The league launched the initiative in 2022 to diversify NFL club medical staffs by fostering a relationship with students interested in sports medicine careers. This year Parham is one of 16 participants from historically Black Charles R. Drew University of Medicine and Science in Los Angeles; Howard University College of Medicine in Washington; Meharry in Nashville, Tennessee; and Morehouse School of Medicine in Atlanta. The fellows hope to build connections with NFL personnel and advance their plans to treat patients in underserved communities.
During the program’s inaugural year, 14 students from HBCU medical schools were paired with eight NFL teams. Now in its second year the program has expanded to include medical students from other institutions, with 31 of the league’s 32 teams participating.

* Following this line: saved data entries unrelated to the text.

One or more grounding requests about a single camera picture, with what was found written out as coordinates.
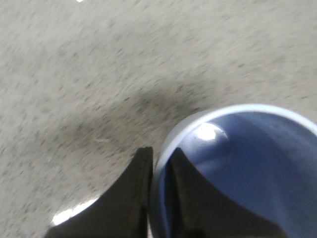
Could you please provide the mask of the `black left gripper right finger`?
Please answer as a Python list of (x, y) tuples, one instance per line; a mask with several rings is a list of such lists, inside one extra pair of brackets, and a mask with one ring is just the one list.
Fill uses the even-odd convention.
[(282, 228), (210, 184), (176, 148), (166, 164), (165, 209), (172, 238), (285, 238)]

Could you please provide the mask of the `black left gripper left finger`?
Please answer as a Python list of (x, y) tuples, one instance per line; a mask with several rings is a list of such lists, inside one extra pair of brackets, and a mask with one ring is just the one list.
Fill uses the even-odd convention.
[(114, 184), (91, 206), (50, 228), (47, 238), (146, 238), (153, 148), (138, 148)]

Students will have one-month rotations with their assigned teams and will be supervised by the teams’ medical personnel, including orthopedic team physicians, primary care team physicians and athletic trainers.
Timothy McAdams, head team physician for the San Francisco 49ers and president of the NFL Physicians Society, hopes the program will address the low number of Black physicians on team medical staffs.
“When you look at the makeup of the NFL, we have almost 60% of players that are Black that have team [medical] positions that are less than 5% are Black. That’s a big disparity,” McAdams said.
“The same problem has been seen in our orthopedic surgery ranks, where we have a very low percentage of orthopedic residents compared to other specialties that have done a better job at that the past few decades. So we’ve seen pipeline programs work in the orthopedic surgery realm and they’ve proven themselves. … I know they could work in the NFL.”